TASK PROMPT: Print the data below exactly, but only the lines from the one containing "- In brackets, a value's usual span" down to the one containing "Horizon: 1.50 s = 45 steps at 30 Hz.", inclusive.

Segment Start: RECORD EXTRACTS

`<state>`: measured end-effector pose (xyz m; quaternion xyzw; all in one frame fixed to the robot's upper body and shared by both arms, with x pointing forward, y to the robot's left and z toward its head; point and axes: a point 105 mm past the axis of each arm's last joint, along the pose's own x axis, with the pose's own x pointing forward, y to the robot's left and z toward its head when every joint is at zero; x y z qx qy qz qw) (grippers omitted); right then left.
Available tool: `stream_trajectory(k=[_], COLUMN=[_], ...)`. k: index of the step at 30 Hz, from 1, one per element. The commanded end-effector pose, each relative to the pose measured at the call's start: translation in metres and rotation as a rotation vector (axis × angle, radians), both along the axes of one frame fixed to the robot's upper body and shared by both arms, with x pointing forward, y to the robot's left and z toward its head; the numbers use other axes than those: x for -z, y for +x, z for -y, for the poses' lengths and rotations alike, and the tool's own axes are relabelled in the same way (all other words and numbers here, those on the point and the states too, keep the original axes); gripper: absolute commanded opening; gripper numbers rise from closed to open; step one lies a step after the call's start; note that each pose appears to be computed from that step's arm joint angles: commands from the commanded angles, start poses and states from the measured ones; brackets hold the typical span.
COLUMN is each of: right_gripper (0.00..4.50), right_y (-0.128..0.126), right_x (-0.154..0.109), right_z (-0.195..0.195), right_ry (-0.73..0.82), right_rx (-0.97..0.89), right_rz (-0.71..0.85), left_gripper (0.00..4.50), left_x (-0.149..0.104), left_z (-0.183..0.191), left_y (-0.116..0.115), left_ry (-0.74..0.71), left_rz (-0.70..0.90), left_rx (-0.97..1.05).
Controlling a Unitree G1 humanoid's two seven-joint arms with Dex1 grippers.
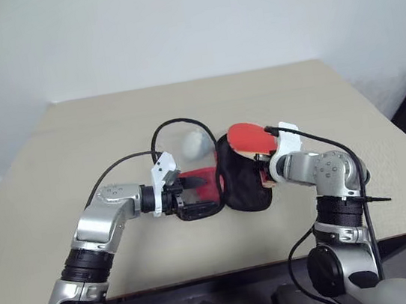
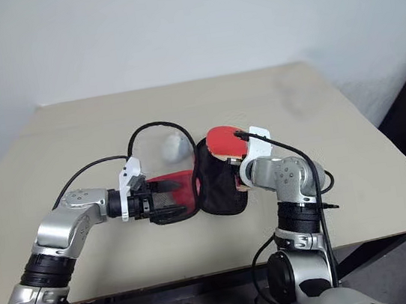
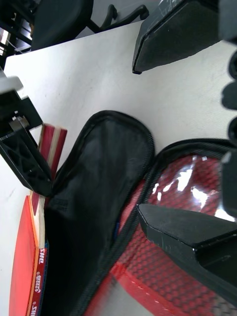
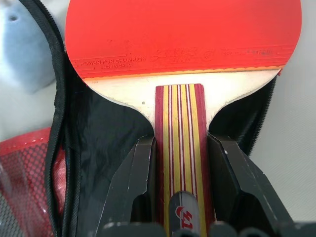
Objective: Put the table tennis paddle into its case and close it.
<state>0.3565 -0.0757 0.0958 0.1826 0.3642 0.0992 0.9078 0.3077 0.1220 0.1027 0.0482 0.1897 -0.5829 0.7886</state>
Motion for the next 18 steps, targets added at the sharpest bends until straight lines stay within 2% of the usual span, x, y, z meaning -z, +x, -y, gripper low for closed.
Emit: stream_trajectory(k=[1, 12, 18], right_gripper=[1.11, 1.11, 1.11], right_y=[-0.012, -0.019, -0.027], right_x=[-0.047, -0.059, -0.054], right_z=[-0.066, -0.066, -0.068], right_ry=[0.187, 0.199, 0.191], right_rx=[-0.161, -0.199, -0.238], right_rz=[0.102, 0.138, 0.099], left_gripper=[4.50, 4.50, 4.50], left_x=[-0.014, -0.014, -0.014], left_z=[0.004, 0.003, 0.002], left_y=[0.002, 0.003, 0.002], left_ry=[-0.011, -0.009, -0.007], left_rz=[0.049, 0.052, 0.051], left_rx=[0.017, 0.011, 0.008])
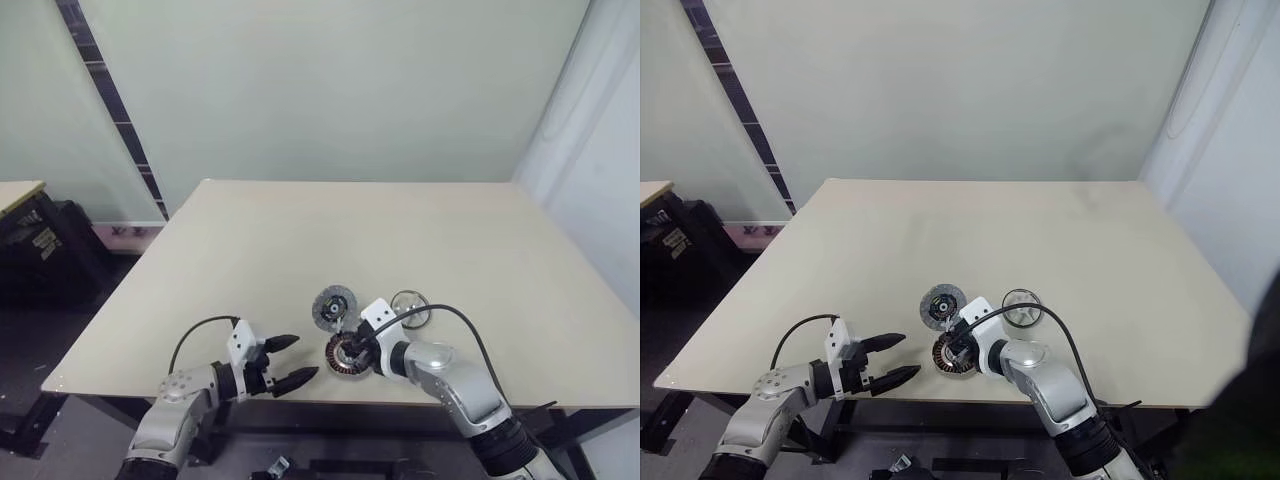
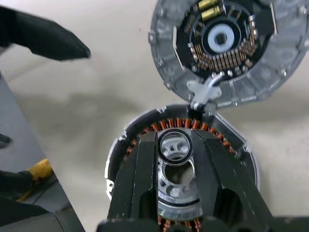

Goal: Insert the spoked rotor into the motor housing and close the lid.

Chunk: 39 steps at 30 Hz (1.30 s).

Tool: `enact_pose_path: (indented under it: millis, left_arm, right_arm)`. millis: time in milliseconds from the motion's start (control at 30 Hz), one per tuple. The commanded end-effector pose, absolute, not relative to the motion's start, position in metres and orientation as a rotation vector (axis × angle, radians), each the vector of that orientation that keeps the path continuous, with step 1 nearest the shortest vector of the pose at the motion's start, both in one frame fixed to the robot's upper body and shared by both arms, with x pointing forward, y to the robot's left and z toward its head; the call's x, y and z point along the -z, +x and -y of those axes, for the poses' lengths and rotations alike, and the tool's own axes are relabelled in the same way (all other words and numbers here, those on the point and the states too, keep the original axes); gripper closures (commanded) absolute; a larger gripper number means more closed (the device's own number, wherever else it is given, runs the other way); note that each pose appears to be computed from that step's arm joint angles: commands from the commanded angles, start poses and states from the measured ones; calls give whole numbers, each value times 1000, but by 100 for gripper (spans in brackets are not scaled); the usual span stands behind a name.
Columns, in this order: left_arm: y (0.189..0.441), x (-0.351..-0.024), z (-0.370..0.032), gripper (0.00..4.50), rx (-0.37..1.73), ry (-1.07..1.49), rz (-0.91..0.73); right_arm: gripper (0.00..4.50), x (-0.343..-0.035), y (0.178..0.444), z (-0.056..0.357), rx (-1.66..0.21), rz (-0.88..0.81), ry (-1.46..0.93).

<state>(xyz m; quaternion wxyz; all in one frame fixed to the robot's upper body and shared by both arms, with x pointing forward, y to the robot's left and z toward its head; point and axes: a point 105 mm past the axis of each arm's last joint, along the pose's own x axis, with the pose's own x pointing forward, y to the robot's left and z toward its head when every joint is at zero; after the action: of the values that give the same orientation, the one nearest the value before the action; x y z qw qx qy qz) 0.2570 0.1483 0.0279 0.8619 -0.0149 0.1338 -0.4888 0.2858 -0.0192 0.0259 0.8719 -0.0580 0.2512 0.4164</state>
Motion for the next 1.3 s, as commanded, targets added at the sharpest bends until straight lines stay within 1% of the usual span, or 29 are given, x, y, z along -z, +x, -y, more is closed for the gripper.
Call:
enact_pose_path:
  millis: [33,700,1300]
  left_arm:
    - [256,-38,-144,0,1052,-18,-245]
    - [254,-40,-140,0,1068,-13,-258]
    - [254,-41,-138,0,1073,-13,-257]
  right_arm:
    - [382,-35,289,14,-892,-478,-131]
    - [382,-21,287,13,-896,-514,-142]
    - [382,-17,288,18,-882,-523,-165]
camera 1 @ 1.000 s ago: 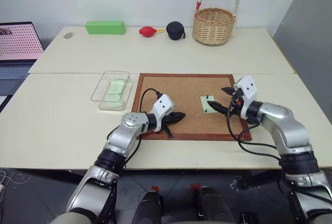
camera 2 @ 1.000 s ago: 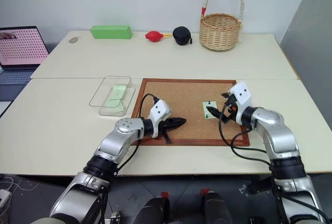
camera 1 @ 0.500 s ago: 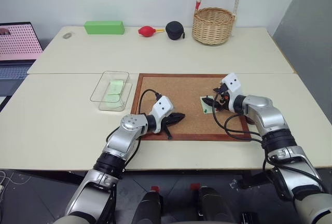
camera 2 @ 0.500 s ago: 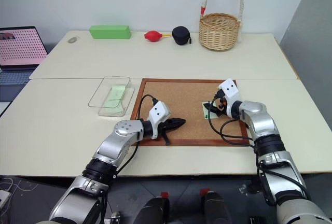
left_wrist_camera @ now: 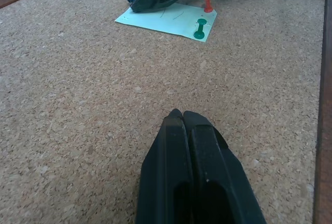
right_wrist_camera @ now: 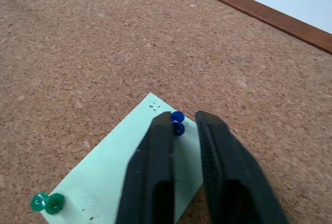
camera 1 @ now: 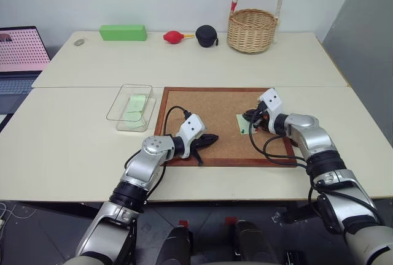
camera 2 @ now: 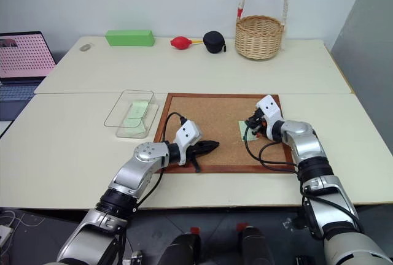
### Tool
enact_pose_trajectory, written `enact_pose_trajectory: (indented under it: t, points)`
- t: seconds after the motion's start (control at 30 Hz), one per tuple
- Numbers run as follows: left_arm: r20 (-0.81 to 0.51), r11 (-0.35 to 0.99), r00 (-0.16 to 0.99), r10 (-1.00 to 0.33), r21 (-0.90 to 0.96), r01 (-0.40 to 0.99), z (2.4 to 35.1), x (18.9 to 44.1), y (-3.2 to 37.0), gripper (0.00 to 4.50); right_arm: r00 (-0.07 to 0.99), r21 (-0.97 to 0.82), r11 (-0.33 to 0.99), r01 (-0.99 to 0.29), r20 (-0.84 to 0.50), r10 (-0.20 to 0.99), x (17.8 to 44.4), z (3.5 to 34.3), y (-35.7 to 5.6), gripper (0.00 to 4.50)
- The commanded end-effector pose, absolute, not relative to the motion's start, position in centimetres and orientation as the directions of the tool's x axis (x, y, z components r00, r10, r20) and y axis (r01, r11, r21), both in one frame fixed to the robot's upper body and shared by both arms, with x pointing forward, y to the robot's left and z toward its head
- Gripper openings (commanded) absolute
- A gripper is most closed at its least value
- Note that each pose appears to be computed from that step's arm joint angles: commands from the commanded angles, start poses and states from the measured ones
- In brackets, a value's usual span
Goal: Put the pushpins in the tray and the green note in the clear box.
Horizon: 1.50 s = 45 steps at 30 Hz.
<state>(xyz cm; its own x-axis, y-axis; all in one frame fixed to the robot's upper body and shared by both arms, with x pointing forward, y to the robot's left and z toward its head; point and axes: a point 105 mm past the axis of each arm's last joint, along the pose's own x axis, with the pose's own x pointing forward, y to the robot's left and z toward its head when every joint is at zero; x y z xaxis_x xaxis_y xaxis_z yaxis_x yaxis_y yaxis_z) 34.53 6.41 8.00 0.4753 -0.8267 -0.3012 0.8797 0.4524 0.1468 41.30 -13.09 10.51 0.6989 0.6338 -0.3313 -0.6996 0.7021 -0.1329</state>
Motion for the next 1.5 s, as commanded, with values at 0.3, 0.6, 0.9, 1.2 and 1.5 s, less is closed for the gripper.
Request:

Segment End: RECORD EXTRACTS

RESPONSE AREA:
- In brackets, a value's usual span
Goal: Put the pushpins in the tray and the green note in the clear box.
Horizon: 1.50 s = 45 steps at 30 Hz.

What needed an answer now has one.